So this is all kind of collapsing.
And at the moment it's being caught by the system and the banks kicking the can down
the road six months and the government stepping into some degree.
So look, that all has to sort of play out around September when these programs end.
So there's different areas that are well pricedpriced, but anywhere near these big cities
is just, I think, massively overvalued for residential and commercial. You can have a better
quality of life, fresh air, a bit of a backyard, an hour or two hours in these suburbs if you can
work from distance. And that's what's going to, I think, be more valuable, particularly to our
generation. So do you think that we're going to see a mass exodus out of big cities? Because also
when people used to leave a big city for a job, even if they were within the same company,
say you were moving from New York City to Austin, Texas, your salary would sort of drop,
you know, commensurate to where you were living. Now we actually have this environment where
theoretically, if your whole company is working at home, your salary shouldn't change no matter
where you live. So in addition to all the things that you just mentioned, and obviously reasons
that people would leave the city, real estate being too expensive, getting that green space.
Now you also have a situation where people can actually save a ton more money by leaving. So
do you think that we will see a mass exodus out of big cities?
I mean, I think water finds its level eventually with that happy medium, but to the same degree,
we've got to think about internationally. So you can now get an architect in Southeast Asia for
$20 an hour rather than paying an Aussie architect $100 an hour. So all these wages,
they have to find this new equilibrium. And I just think
a lot of countries that have been exporting cheap labor and the way that we're trying to
bring jobs back home, it's a very interesting time to be alive. And to certain industries,
you can't replace those jobs and require certain skills. And that's what people need to think about
making themselves valuable and having side hustles, that type of thing.
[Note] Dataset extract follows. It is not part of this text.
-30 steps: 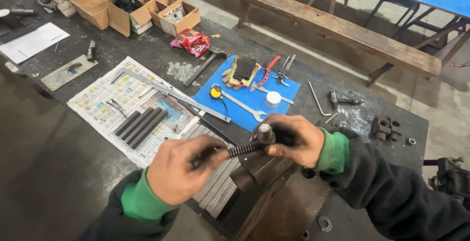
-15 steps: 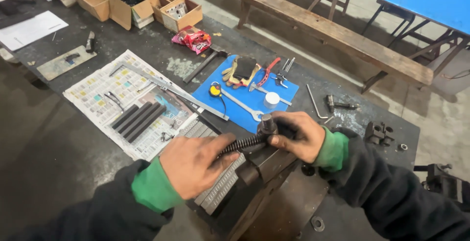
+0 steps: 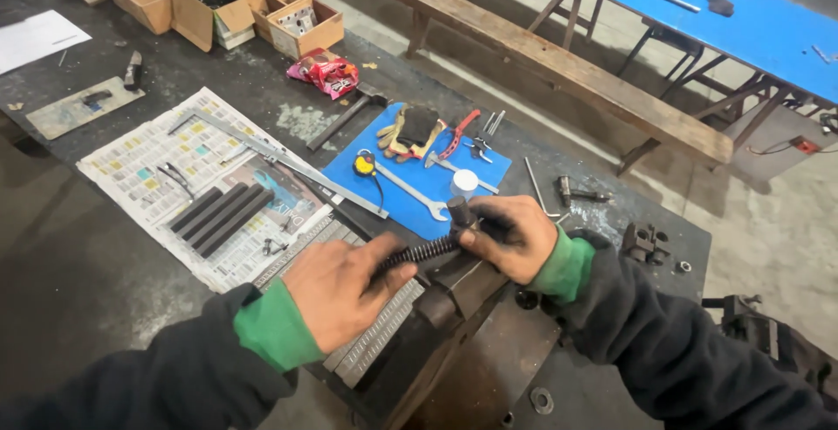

So I do think that just millennials are going to put way more of a premium on not putting 40% of their wage towards a mortgage. They'd rather put 20% and go on a holiday every year or spend
more money on things and time with their family, less time commuting. Yeah, it depends on the
individual, but maybe socializing
the gatherings there's always going to be reasons to go to a big city i think as you touched on
millennials i think it was the washington post just had an article that called them the unluckiest
generation in history um you know the oldest millennials actually basically experienced 9-11
and came into the job market in the, you know,
economic downturn slowly after, then they experienced the great recession and now they're
dealing with COVID and the younger millennials obviously still have the latter too. I mean,
pretty tough, tough, tough time if you're in your 20s. I really think, again, this is zooming out
my big picture thoughts on how the world has kind of fooled itself so all we've done
is pulled for this demand by going into debt so you talk to my grandpa I actually really want to
get him on and do an episode about how attitudes towards money is changing but he's uh he's
actually battling cancer at the moment he's not well enough to do it but sorry to hear that that's
right um so I think that his generation,
when I talked to him, he's saying, we used to earn $10 a week, but a house would only cost
$800. So you'd save up for a few years. If you had to get a mortgage, you'd be able to pay it
off within a few years as well. So these days, people would never dream of saving up to buy a TV
or a car or anything.
So people graduate with huge student debt.
It's not as bad in Australia as it is in America, but student debt, car loan debt, after pay to buy your TV
and all your household goods and pay later.
Then you've got your credit card debt.
Again, speaking of DeFi, none of these banks in credit or debt that people are in
really talk to each other. That's kind of changing a little bit now with crosschecks,
but it's very easy for people to continue to pile on and have 10 credit cards if they're all small.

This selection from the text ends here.